İdlib üzerine Türkiye'nin stratejisi netleşmeye başladı. Cumhurbaşkanı Erdoğan dün yaptığı konuşmada Suriye Rejimi'ne şubat sonuna kadar mutabakat öncesi sınırlara çekilmesi için süre verdi. Aksi takdirde Türkiye'nin askeri operasyon başlatabileceğini ima etti.
Bu demektir ki, Türkiye hala ateşkesin ve statükonun sürdürülmesinden yana. Ancak eğer Rejim oyunbozanlığa devam edecekse, Türkiye için başka seçenek kalmıyor. Çünkü Türkiye artık ne daha fazla mülteci akınına tahammül edebilir ne de sınırında yaşanan bu saldırganlığa sessiz kalabilir.
Hepimiz biliyoruz. Burada Esad Rejimi'nin bir anlamı yok. Zaten tek başına ona kalsa böyle bir işe de girişemezdi. Bu saldırganlığın arkasında tabii ki Rusya var. Dolayısıyla Türkiye Rusya ile de son görüşmeleri yaptı. Pozisyonunu açık bir biçimde paylaştı.
Cumhurbaşkanı Erdoğan'ın yaptığı açıklama bir kriz yönetme türüne işaret eder. Türkiye krizi tırmandırmak istemiyor ama kendi konumunu da karşı tarafa göre alacak. Yani sıcak topu Türkiye, Rusya'nın kucağına bıraktı. Hem caydırıcılık hem de zorlayıcılık içeren bir açıklama yaptı. Rejimin daha fazla ilerlemesini caydırmanın yanında son günlerde girdiği yerlerden çıkması için de zorlayıcılık denenecek. Çünkü biliyorsunuz Rejim Türkiye'nin kontrol noktalarını kuşatmaya çalışıyor.

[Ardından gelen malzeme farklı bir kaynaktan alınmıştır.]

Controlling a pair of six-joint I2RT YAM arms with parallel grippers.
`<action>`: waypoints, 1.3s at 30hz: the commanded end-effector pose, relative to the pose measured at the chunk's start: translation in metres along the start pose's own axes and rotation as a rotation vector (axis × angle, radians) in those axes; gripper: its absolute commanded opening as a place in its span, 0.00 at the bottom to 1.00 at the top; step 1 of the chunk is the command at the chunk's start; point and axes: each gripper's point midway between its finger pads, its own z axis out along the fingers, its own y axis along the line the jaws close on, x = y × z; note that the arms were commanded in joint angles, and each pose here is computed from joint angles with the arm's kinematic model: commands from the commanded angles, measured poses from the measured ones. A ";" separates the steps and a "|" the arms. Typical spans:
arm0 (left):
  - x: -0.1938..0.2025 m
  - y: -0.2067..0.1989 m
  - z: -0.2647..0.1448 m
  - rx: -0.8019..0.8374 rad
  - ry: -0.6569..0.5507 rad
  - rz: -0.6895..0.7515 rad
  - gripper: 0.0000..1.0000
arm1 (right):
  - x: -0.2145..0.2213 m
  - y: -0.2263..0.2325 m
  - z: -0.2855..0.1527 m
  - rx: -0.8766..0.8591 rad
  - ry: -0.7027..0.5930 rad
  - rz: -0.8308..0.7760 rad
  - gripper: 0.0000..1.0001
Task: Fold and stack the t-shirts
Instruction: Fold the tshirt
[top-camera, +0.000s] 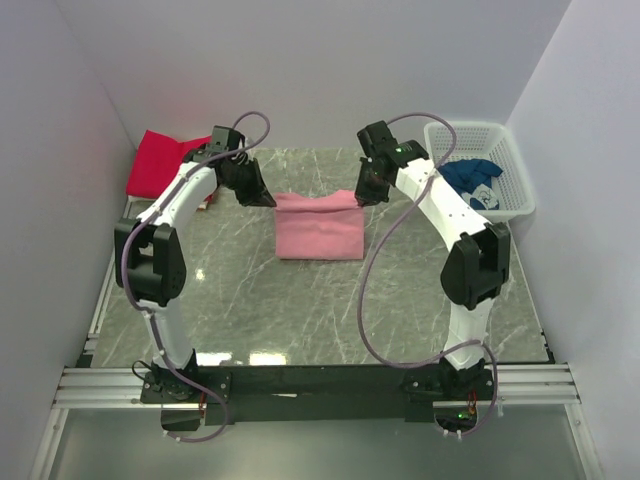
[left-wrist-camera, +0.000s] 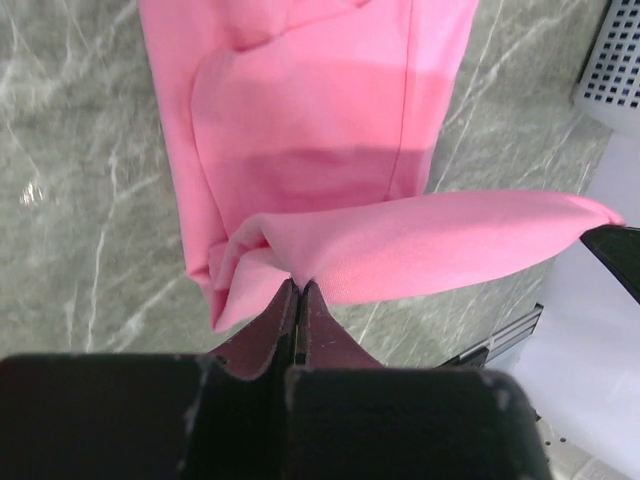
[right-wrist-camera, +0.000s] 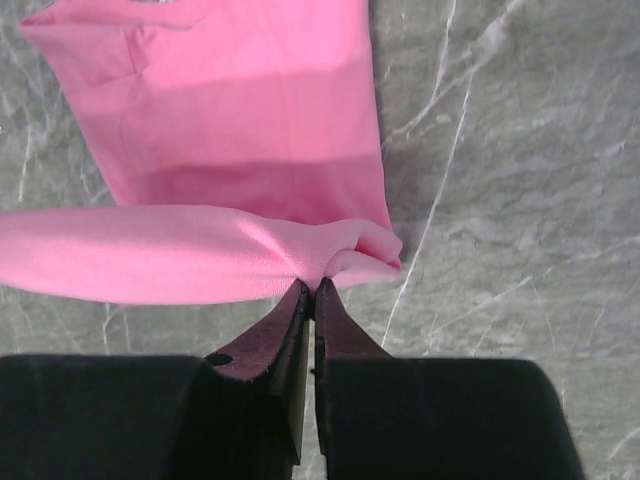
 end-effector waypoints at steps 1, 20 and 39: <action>-0.026 -0.012 -0.003 0.046 -0.048 0.039 0.00 | -0.023 -0.004 -0.002 0.010 -0.036 -0.004 0.00; -0.066 0.013 0.032 0.022 -0.046 -0.046 0.00 | -0.055 -0.006 0.060 -0.017 0.038 0.000 0.00; -0.105 0.038 0.025 -0.072 -0.184 -0.101 0.58 | -0.070 0.000 0.076 -0.123 0.024 -0.021 0.62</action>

Hem o kuşatmanın kırılması için hem de İdlib'in rahat bir nefes alması için Rejim'in geri çekilmesi önemli. Ancak uluslararası güvenlik öğrencileri bilir ki, caydırıcılık zorlayıcılık kadar kolay işlemez. Karşı tarafın girdiği yerden çıkartılması daha zordur. Süper güçler için bile bu siyasetin genelde işlemediği söylenir.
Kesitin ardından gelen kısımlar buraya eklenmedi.